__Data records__
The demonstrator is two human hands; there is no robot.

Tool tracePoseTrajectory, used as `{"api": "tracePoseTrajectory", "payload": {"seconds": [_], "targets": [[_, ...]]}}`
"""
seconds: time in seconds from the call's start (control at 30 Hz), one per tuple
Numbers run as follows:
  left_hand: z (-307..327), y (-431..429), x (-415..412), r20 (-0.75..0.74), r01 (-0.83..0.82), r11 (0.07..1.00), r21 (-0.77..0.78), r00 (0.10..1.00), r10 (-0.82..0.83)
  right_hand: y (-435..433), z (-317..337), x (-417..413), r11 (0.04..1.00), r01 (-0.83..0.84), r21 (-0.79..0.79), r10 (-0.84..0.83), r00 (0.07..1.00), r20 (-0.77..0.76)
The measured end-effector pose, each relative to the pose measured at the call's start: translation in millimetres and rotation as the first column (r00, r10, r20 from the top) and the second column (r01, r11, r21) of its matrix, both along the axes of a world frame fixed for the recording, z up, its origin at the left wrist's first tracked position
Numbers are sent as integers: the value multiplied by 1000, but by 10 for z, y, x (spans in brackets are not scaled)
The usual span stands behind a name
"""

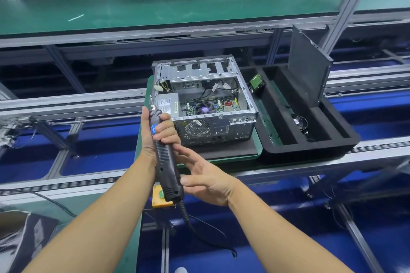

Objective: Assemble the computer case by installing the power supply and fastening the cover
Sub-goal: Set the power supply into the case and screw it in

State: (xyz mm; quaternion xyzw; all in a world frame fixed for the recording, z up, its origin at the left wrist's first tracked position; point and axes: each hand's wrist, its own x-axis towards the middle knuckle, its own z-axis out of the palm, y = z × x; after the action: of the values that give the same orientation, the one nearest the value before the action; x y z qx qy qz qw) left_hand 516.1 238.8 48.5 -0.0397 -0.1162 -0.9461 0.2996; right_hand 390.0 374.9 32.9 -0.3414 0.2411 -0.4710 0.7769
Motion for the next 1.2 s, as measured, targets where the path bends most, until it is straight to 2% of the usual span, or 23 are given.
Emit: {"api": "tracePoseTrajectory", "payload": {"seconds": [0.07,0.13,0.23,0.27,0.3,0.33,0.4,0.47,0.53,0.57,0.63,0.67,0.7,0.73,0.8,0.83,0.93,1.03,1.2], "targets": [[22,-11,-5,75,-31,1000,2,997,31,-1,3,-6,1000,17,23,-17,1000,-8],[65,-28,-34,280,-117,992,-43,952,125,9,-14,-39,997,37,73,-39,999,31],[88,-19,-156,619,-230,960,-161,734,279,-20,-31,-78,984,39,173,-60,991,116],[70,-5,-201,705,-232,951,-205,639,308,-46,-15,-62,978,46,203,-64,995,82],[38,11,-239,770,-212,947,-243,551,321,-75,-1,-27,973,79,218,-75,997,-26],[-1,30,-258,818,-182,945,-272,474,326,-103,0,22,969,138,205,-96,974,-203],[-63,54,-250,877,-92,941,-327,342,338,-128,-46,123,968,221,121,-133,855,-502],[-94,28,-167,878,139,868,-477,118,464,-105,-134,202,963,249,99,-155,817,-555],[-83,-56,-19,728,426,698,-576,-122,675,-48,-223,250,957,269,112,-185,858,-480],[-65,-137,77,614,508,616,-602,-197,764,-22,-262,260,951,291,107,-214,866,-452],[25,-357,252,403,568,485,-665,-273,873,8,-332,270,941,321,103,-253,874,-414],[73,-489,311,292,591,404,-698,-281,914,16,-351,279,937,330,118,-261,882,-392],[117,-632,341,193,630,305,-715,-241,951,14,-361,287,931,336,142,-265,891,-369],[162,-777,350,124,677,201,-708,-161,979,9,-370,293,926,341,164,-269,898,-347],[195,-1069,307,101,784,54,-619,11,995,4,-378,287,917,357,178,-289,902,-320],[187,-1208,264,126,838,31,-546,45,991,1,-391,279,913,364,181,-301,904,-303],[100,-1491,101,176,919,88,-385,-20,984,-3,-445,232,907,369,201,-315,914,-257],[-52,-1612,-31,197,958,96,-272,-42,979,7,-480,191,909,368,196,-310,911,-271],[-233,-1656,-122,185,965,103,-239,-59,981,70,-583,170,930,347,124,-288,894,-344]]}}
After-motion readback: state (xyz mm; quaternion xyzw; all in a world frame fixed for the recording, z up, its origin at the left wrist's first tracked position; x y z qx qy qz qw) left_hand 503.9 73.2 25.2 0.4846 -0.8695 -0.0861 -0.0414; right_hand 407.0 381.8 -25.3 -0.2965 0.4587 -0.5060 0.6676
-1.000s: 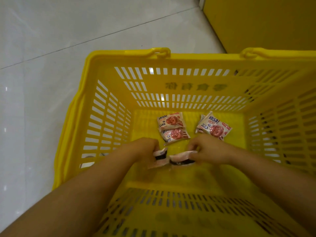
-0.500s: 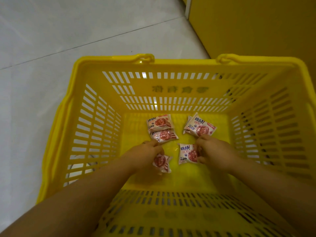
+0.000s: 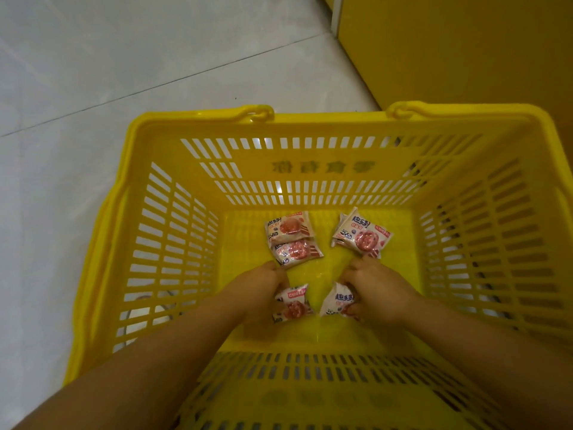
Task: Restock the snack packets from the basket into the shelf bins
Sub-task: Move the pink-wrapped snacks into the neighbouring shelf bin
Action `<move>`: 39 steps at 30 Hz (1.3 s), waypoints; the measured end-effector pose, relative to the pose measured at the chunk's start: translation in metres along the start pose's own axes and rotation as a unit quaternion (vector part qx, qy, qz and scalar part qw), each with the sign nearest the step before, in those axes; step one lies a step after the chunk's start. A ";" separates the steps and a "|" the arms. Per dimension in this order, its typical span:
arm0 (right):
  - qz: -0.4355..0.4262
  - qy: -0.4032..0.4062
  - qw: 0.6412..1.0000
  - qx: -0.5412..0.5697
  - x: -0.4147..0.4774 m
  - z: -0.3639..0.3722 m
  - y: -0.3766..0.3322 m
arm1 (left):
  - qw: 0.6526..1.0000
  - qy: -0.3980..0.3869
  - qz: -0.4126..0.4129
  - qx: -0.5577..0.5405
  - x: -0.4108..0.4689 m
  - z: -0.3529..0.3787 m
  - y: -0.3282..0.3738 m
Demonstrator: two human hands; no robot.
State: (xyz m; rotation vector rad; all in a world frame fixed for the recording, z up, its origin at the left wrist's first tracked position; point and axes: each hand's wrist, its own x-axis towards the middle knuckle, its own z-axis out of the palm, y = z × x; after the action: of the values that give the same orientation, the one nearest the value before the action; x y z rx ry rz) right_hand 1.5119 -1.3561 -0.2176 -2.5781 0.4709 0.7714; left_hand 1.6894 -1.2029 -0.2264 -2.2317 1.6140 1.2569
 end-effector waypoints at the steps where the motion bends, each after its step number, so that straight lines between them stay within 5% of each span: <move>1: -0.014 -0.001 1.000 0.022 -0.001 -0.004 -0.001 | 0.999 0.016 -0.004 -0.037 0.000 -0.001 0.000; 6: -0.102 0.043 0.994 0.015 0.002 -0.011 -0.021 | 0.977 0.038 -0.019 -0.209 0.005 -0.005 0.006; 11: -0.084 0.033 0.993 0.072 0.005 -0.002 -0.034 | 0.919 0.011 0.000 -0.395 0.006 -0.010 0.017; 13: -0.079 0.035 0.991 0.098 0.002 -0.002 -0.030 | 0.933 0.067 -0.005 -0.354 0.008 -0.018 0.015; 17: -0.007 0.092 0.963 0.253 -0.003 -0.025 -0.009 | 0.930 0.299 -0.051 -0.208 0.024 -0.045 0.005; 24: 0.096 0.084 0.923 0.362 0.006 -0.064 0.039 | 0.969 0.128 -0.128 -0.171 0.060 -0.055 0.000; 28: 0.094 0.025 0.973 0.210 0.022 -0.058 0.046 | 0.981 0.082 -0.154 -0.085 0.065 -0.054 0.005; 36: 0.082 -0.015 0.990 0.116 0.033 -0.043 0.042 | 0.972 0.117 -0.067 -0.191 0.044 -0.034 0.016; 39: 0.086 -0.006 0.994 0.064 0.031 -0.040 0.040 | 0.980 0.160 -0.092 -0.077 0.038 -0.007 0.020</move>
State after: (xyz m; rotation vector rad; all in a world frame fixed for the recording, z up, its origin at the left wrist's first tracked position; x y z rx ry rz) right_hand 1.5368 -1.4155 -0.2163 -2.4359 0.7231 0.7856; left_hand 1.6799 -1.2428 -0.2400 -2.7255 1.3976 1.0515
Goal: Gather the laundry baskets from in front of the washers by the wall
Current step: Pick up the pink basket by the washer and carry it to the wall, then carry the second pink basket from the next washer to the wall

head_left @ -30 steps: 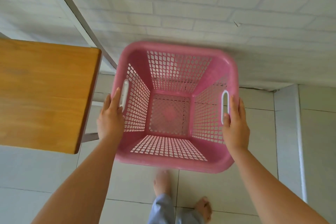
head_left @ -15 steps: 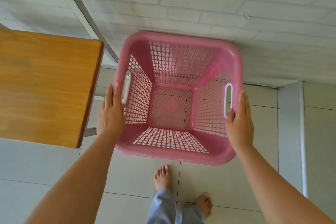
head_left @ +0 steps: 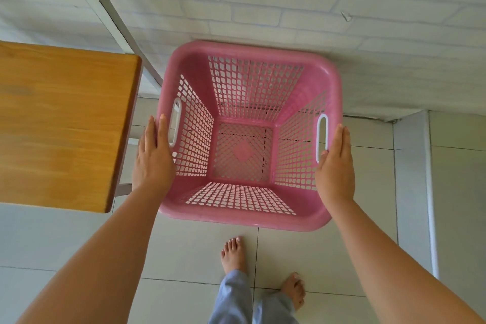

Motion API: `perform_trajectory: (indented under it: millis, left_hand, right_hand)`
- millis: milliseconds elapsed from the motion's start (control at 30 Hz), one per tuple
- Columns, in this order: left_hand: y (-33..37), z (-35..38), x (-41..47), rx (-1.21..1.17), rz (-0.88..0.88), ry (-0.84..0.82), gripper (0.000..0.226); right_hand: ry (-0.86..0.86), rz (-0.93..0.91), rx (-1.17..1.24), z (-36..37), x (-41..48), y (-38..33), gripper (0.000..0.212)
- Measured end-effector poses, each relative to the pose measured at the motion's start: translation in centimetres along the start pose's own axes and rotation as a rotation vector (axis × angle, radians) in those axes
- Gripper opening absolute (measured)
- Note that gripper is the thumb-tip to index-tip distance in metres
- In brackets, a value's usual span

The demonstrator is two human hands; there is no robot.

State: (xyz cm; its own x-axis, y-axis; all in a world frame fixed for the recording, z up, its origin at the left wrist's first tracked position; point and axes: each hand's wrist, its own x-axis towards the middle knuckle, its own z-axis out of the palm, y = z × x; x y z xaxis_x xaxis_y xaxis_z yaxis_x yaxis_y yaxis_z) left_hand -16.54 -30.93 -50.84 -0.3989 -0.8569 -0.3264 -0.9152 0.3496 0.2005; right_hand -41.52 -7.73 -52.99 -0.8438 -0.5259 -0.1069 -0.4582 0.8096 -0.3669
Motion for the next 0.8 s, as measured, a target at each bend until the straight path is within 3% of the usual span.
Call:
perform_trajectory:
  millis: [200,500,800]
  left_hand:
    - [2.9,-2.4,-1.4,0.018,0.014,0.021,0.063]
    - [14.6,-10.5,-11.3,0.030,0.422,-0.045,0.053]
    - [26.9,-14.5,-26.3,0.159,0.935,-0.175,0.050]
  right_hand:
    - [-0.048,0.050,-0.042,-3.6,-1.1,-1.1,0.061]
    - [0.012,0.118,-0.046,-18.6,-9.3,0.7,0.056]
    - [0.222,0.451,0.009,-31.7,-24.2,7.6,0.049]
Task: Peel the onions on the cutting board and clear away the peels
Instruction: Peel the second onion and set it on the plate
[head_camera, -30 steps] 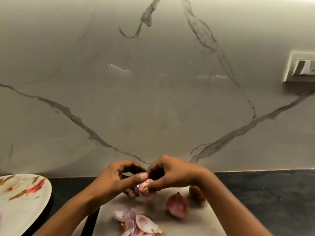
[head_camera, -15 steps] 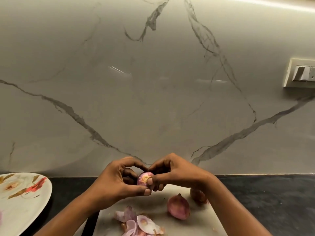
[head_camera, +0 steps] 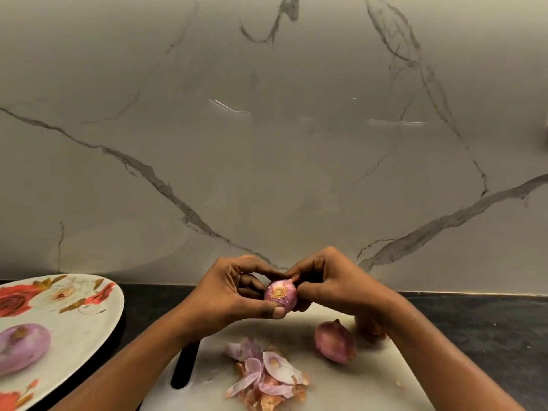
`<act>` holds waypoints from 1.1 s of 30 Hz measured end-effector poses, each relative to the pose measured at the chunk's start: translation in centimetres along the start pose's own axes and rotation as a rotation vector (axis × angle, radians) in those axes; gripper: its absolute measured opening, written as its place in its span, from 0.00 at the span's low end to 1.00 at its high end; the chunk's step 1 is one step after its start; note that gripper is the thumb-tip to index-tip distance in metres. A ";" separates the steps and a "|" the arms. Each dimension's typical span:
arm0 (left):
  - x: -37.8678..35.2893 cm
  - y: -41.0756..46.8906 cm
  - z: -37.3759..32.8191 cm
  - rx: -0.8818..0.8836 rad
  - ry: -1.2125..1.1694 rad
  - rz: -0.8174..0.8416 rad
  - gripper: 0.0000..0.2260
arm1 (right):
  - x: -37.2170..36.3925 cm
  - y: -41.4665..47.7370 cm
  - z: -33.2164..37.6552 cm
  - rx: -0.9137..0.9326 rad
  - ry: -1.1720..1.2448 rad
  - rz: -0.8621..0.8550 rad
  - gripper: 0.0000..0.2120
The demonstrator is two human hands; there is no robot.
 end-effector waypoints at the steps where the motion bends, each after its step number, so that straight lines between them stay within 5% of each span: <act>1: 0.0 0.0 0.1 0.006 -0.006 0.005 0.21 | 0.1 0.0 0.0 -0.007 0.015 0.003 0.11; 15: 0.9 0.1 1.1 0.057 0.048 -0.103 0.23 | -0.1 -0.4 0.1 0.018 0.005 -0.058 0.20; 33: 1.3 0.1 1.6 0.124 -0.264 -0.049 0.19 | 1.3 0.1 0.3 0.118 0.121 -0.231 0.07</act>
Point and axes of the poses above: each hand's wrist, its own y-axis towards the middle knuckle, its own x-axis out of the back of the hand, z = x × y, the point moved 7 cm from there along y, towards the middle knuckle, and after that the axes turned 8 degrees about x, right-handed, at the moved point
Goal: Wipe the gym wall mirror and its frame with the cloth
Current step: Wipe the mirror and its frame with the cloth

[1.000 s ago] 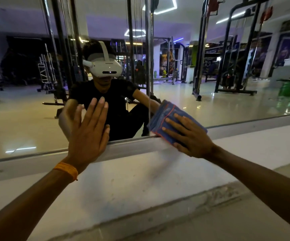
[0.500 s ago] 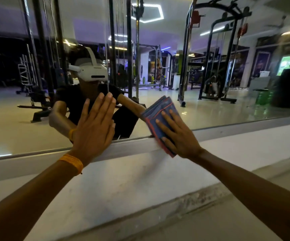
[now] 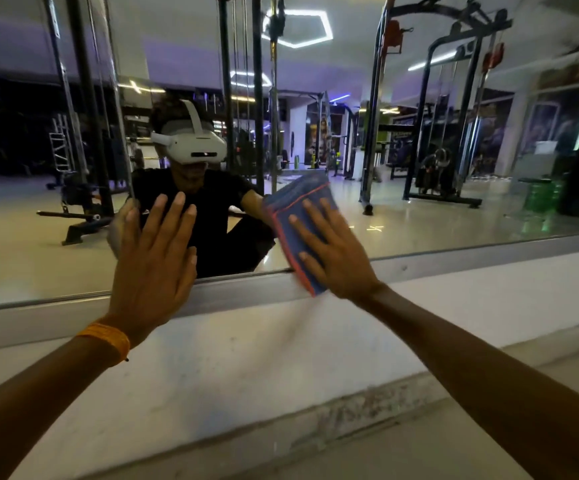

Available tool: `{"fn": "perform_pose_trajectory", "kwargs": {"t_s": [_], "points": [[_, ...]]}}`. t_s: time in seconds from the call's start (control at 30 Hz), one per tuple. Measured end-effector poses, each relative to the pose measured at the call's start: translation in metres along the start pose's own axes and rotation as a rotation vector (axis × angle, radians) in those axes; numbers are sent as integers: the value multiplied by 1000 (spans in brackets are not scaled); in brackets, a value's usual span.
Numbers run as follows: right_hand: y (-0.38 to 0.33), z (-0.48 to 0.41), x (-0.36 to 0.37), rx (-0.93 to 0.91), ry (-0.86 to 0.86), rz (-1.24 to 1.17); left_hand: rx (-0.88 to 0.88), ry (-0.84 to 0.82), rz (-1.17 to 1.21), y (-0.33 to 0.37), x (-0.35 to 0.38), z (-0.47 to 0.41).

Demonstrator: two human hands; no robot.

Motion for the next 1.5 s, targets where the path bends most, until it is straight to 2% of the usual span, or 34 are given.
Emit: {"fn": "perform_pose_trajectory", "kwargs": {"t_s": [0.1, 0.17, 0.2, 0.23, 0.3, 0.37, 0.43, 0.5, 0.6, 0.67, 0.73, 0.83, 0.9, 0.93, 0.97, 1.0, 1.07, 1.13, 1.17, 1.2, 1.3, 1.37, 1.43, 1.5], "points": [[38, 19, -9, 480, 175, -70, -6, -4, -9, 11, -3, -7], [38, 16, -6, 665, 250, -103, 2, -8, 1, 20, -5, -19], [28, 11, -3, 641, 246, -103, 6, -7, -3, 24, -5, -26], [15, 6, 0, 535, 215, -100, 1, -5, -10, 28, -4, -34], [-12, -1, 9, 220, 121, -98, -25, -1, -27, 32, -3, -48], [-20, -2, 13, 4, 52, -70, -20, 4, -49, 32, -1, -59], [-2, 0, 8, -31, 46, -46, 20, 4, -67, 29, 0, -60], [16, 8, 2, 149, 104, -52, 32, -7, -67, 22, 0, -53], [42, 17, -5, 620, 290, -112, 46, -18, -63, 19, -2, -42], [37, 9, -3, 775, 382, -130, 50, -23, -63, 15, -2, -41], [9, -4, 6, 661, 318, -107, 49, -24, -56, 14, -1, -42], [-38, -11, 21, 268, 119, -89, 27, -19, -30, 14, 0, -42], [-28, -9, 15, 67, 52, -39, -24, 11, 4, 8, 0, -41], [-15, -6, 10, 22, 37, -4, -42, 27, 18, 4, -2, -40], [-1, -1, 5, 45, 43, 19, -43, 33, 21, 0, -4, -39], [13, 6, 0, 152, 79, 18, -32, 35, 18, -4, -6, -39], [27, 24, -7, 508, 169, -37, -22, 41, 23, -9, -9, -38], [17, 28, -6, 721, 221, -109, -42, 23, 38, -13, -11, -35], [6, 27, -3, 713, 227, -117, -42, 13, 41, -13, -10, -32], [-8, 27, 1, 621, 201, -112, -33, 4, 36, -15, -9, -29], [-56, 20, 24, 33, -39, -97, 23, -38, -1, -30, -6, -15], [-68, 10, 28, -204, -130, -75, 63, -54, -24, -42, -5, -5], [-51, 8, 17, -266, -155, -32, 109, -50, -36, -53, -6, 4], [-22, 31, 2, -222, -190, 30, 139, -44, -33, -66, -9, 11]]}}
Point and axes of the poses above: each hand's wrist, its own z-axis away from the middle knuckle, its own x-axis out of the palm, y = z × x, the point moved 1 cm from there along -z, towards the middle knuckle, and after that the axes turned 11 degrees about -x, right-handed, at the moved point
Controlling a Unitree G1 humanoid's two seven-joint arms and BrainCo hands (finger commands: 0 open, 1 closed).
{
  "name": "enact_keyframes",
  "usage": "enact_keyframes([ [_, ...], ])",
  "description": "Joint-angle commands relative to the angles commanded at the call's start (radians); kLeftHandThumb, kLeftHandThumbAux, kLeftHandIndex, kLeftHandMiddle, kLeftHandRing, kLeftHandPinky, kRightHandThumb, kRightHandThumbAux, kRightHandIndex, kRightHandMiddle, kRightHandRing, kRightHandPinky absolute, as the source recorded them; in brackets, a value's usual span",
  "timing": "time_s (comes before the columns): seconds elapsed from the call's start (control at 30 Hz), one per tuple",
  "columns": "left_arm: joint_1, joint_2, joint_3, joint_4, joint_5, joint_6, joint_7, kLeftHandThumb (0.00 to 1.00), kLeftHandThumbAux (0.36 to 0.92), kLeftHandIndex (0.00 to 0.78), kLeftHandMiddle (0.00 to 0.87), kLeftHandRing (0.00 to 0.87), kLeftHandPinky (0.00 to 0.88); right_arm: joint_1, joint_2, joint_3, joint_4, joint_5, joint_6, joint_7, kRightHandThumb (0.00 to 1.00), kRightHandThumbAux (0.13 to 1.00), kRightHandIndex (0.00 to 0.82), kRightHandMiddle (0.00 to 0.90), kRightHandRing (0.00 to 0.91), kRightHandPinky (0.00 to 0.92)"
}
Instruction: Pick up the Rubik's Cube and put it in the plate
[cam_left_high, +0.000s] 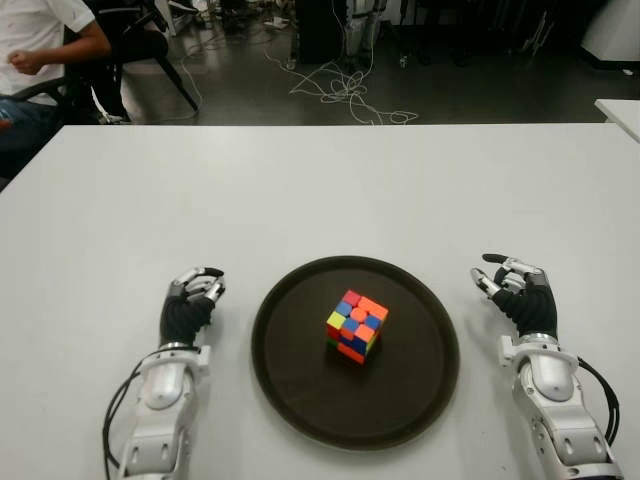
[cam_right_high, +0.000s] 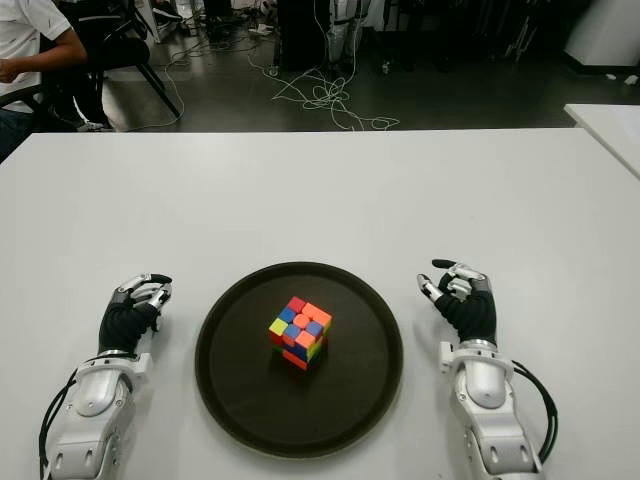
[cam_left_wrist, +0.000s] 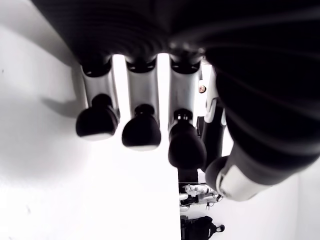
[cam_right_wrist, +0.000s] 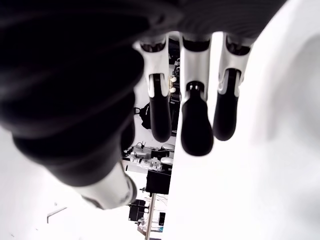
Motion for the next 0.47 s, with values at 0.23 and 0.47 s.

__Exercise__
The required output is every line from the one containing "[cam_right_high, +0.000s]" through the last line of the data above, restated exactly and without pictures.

__Exercise response__
[cam_right_high, +0.000s] 
[cam_left_wrist, +0.000s] 
[cam_right_wrist, +0.000s] 
Motion for the next 0.47 s, with values at 0.23 and 0.47 s.

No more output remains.